A bunch of companies pledged $1bln to a non-profit. A non-profit was turned into a de facto for-profit company. That’s what they should have been investigating since 2019.
I think Occam's Razor applies here, which is to say an inexperienced and idealistic board got cold feet and tried to remove Altman on principle. They failed because Altman is not only a political animal, but also one with friends in high places. Can't remove the helmsman at peak hype cycle and expect no consequences.
I don't understand why people refuse to see it. They had a nine-member board with three insiders but three independent directors resigned so they were split 3-3. The board was split on choosing new directors so they were at an impasse for months.
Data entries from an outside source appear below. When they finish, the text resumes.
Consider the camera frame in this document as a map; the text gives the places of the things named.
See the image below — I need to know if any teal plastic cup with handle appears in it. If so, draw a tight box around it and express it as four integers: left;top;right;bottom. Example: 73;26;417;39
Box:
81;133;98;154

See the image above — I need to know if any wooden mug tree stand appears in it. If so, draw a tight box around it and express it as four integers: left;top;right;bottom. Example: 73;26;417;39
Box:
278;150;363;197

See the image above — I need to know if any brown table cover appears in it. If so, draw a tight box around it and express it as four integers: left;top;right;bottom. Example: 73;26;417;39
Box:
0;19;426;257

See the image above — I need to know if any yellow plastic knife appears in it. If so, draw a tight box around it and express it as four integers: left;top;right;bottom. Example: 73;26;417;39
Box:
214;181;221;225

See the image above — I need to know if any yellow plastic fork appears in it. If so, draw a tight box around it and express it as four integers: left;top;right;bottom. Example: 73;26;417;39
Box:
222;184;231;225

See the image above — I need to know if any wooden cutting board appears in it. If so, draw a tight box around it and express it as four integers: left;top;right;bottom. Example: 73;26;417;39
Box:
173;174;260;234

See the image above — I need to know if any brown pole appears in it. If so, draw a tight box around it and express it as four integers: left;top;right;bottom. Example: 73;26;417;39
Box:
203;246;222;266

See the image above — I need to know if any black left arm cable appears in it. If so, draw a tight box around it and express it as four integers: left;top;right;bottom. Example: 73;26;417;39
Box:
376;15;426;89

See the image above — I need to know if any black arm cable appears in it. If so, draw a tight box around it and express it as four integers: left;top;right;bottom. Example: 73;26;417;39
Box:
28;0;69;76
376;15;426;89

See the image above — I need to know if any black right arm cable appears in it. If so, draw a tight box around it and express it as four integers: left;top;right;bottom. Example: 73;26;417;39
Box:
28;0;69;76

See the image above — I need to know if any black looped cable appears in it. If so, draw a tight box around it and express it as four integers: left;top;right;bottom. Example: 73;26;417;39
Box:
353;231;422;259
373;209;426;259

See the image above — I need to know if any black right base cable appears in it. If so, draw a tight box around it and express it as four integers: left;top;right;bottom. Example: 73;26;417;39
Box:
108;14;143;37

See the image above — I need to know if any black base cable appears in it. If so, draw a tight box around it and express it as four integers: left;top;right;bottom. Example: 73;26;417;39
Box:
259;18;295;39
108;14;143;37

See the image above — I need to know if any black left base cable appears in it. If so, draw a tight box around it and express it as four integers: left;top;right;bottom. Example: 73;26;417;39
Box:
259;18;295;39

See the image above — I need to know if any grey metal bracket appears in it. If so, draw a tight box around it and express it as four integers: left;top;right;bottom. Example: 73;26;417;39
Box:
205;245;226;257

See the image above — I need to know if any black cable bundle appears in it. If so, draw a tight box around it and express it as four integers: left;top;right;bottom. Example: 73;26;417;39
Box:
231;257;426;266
Then Altman cooked up an excuse to attempt to remove one of the independent directors and lied to other board members about it and that convinced Ilya Sutskever to vote to remove Altman from the board to restore its independence. Firing Altman was just fallout from that.
Edit: It occurs to me that Ilya could have resolved the situation by resigning from the board, but I suppose that was a non-obvious solution.
The problem with all the "Sam was bad" scenarios I've seen is: why did all the replacement CEOs chosen by the board side with Sam instead of the board?
My pet conspiracy theory on this is that members of the board were blackmailed by someone who wanted Sam gone, didn't want to admit whatever the embarrassing secret was, were therefore unable to give a convincing explanation to any of their chosen replacement CEOs.
But even I don't take this seriously, it's merely the only story I've got that doesn't seem to contradict any of the observed actions.
I can’t stop chuckling at how many people have talked me up about how innovative their structure was. It’s funny how trendy things are even when they make no sense.
This old pro, a copywriter, a Greek named Teddy, told me the most important thing in advertising is 'new'. It creates an itch. You simply put your product in there as a kind of calamine lotion.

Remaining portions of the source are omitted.